Les limites de nos connaissances.

Les avancées récentes dans le domaine des émotions en neurosciences (neurobiologie, imagerie cérébrale) permettent de concilier ces différentes approches, en révélant le rôle inattendu du cortex préfrontal (régulation) ou de l’hypothalamus (intégration de la quantité et de la qualité d’adaptation demandée) dans le mécanisme du stress.

Mais ces études se sont uniquement centrées sur des stresseurs externes, quand l’agent stressogène est dans l’environnement de l’individu et donc clairement identifiable. Quid de ces situations où le stresseur est endogène, issu des seules ruminations mentales ? Quid de la cascade d’événements neurobiologiques et du « donneur d’alerte » dans ces cas-là ? Quid enfin de l’effet des stratégies d’adaptation et de gestion du stress empruntées aux techniques thérapeutique sur la régulation des réponses neurobiologiques et comportementales ? Les réponses à ces questions ne sont toujours pas adressées, et ce bien que les thérapies cognitives et comportementales aient démontré que le ressenti de stress naît souvent d’une incohérence interne au niveau de l’individu entre ses émotions, ses pensées, et ses comportements, indépendamment de facteurs externes.

Des outils pour s’adapter

C’est dans ce courant de recherche que s’inscrivent les travaux du LPN. Sous l’effet du stress, nous savons que nos décisions sont principalement dictées par nos émotions – supportées principalement par le système limbique – avec tous les risques que cela induit en cas d’inadéquation entre les contraintes imposées par la situation et les réponses pour y remédier : fixation sur des routines, rigidité de l’esprit, vision tranchée, simpliste et/ou manichéenne des enjeux, grégarité dans l’action et réponses stéréotypées. On fonctionne alors sur ce que l’on peut appeler un « Mode Mental Automatique ».

L’absence de réponse efficace a pour conséquence d’autoalimenter le ressenti de stress, générant ainsi des tensions psychologiques, des tensions physiques, et des troubles somatiques.
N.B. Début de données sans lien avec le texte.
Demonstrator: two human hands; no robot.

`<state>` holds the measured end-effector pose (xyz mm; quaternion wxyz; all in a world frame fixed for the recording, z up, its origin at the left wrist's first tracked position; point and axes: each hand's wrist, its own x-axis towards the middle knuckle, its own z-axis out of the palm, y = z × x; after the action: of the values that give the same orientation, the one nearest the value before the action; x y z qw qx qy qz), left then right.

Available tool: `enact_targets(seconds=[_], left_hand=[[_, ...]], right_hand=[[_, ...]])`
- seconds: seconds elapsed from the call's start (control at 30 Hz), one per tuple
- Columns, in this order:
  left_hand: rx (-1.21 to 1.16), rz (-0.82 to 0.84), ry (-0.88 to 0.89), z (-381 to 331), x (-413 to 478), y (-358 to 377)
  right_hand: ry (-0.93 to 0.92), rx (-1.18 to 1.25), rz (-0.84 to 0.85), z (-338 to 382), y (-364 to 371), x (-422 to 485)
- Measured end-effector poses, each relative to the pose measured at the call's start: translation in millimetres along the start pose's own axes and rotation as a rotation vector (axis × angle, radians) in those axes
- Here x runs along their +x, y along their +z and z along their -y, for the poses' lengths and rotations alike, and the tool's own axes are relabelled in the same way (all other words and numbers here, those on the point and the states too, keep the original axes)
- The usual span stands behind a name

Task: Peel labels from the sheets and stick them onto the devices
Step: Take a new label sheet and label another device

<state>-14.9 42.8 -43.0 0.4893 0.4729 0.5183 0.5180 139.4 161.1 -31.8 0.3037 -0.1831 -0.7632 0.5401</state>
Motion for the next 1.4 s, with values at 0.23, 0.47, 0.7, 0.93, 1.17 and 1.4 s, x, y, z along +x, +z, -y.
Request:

Afin de gérer son stress, il convient donc de basculer d’un « Mode Mental Automatique » vers un « Mode Mental Adaptatif » s’appuyant sur des processus rationnels et stratégiques, et supporté principalement par le cortex préfrontal : c’est ce que proposent les exercices de « Gestion des Modes Mentaux » développés par l’Institut de Médecine Environnementale.
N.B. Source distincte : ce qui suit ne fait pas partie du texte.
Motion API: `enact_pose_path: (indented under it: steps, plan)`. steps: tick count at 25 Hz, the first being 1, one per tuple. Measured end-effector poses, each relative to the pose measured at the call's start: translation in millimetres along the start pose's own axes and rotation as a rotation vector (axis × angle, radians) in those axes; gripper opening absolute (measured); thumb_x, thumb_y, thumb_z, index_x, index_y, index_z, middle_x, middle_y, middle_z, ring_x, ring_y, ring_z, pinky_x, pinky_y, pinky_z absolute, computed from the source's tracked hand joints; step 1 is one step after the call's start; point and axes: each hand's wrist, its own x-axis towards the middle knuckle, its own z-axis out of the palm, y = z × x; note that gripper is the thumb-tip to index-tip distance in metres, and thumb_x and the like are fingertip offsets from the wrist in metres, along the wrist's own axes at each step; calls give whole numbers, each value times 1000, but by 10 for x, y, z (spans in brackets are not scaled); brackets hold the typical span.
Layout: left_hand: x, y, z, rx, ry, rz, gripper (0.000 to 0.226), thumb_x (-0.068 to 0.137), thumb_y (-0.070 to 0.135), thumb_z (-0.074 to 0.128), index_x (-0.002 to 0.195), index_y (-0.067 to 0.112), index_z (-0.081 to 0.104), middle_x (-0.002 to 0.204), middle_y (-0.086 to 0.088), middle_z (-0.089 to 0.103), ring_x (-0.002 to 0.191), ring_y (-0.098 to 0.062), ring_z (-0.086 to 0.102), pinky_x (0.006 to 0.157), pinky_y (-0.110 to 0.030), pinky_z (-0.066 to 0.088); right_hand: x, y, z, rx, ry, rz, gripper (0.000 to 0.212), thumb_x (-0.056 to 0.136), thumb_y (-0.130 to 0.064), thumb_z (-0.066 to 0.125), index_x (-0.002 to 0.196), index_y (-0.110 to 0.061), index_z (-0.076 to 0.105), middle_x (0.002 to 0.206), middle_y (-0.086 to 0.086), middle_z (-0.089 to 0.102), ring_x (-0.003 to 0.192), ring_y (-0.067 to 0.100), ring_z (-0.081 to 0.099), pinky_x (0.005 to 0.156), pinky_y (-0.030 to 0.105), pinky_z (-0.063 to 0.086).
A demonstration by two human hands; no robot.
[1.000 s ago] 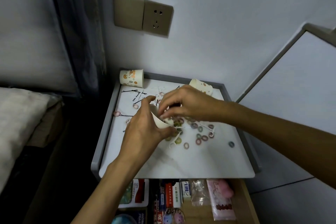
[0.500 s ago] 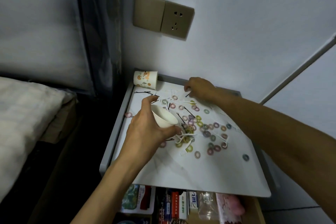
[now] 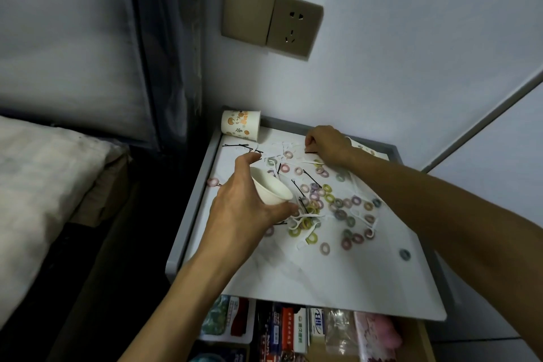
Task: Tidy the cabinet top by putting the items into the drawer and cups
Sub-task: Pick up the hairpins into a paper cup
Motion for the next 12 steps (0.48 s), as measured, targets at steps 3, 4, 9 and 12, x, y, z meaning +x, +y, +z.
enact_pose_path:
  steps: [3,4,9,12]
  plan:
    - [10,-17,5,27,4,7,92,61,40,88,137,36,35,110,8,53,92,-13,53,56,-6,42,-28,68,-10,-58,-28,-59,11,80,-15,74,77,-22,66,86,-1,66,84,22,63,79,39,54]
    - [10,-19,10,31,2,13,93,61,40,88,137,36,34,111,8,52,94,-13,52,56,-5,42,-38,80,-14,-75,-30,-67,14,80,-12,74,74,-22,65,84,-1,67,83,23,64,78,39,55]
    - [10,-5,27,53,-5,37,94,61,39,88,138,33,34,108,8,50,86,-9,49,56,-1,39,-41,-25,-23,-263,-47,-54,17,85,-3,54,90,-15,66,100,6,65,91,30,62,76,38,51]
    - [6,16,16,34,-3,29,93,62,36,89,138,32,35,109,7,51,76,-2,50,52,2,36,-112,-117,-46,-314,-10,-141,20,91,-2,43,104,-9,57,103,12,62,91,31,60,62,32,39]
De la pratique clinique à l’expérimentation

Issus d’une approche inspirée à la fois des Thérapies Cognitives et Comportementales, et de la Neuropsychologie, ces exercices permettent de s’affranchir des pensées irrationnelles et des biais cognitifs qui apparaissent ou se renforcent sous l’emprise du stress, en mobilisant des ressources normalement régies par le cortex préfrontal : curiosité, flexibilité, prise de recul ou de hauteur sur la situation, relativisation, réflexion… L’activation « volontaire » de ces ressources permet de recruter de nouveau le cortex préfrontal, et ainsi de réactiver la régulation des émotions et l’inhibition des actions inappropriées afin de baisser le niveau de stress ressenti.
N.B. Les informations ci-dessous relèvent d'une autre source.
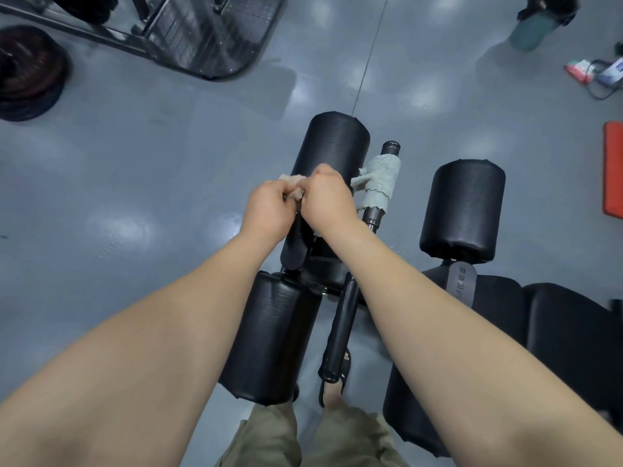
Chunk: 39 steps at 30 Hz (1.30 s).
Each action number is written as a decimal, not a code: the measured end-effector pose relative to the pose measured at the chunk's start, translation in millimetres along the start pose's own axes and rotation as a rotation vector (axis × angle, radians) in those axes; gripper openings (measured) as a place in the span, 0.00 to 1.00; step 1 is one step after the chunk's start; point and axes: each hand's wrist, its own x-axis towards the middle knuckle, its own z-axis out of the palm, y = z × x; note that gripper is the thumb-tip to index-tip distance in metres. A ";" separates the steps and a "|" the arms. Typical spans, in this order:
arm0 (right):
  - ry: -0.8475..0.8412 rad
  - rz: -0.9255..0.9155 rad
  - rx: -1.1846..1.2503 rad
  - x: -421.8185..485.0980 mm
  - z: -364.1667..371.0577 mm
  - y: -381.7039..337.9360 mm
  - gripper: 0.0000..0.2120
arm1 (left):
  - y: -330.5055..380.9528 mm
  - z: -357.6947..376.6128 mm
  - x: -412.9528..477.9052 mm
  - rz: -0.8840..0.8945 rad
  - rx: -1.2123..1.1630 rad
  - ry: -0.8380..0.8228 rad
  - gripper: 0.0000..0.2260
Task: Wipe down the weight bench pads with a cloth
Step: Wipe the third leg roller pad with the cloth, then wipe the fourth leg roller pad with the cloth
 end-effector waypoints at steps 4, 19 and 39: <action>-0.103 -0.050 0.039 -16.2 9.4 -7.6 0.10 | -13.7 -12.2 -24.5 -0.096 -0.043 -0.037 0.10; -0.055 0.117 0.796 -124.6 -88.7 -19.9 0.11 | 38.4 -66.6 -92.3 -0.093 -0.618 -0.016 0.16; -0.243 -0.160 0.749 -177.6 -169.2 185.3 0.05 | 202.1 57.5 -163.4 -0.084 -0.456 -0.095 0.15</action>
En abordant des thématiques trop peu explorées car méthodologiquement complexes, nous essayons d’identifier les processus psychologiques et les opérations mentales qui rendent compte de l’efficacité de ces exercices. Les études menées par les membres de l’équipe recherche tentent ainsi d’apporter un éclairage nouveau sur le stress que l’on nomme communément « auto-généré » par des approches cliniques, neuroscientifiques, ou encore dans le domaine de la santé. Les applications dépassent le cadre expérimental ou appliqué, puisque les chercheurs proposent aussi des produits et services issus de leur transfert de connaissances.

Camille Lefrançois-Coutant, chercheure au Laboratoire de Psychologie & Neurosciences de l’IME, travaille sur l’évaluation du bénéfice de la gestion du stress et du fonctionnement en « Mode Mental Adaptatif » sur l’adaptation aux situations difficiles, sur les troubles psychologiques et psychiatriques.

Riadh Lebib, chercheur associé au Laboratoire Psychologie et Neurosciences de l’IME, travaille actuellement sur les déterminants neuropsychologiques du stress. Ses thématiques de recherche portent aussi sur les biais cognitifs et leur impact sur nos processus de prise de décision en situation de calme ou de stress.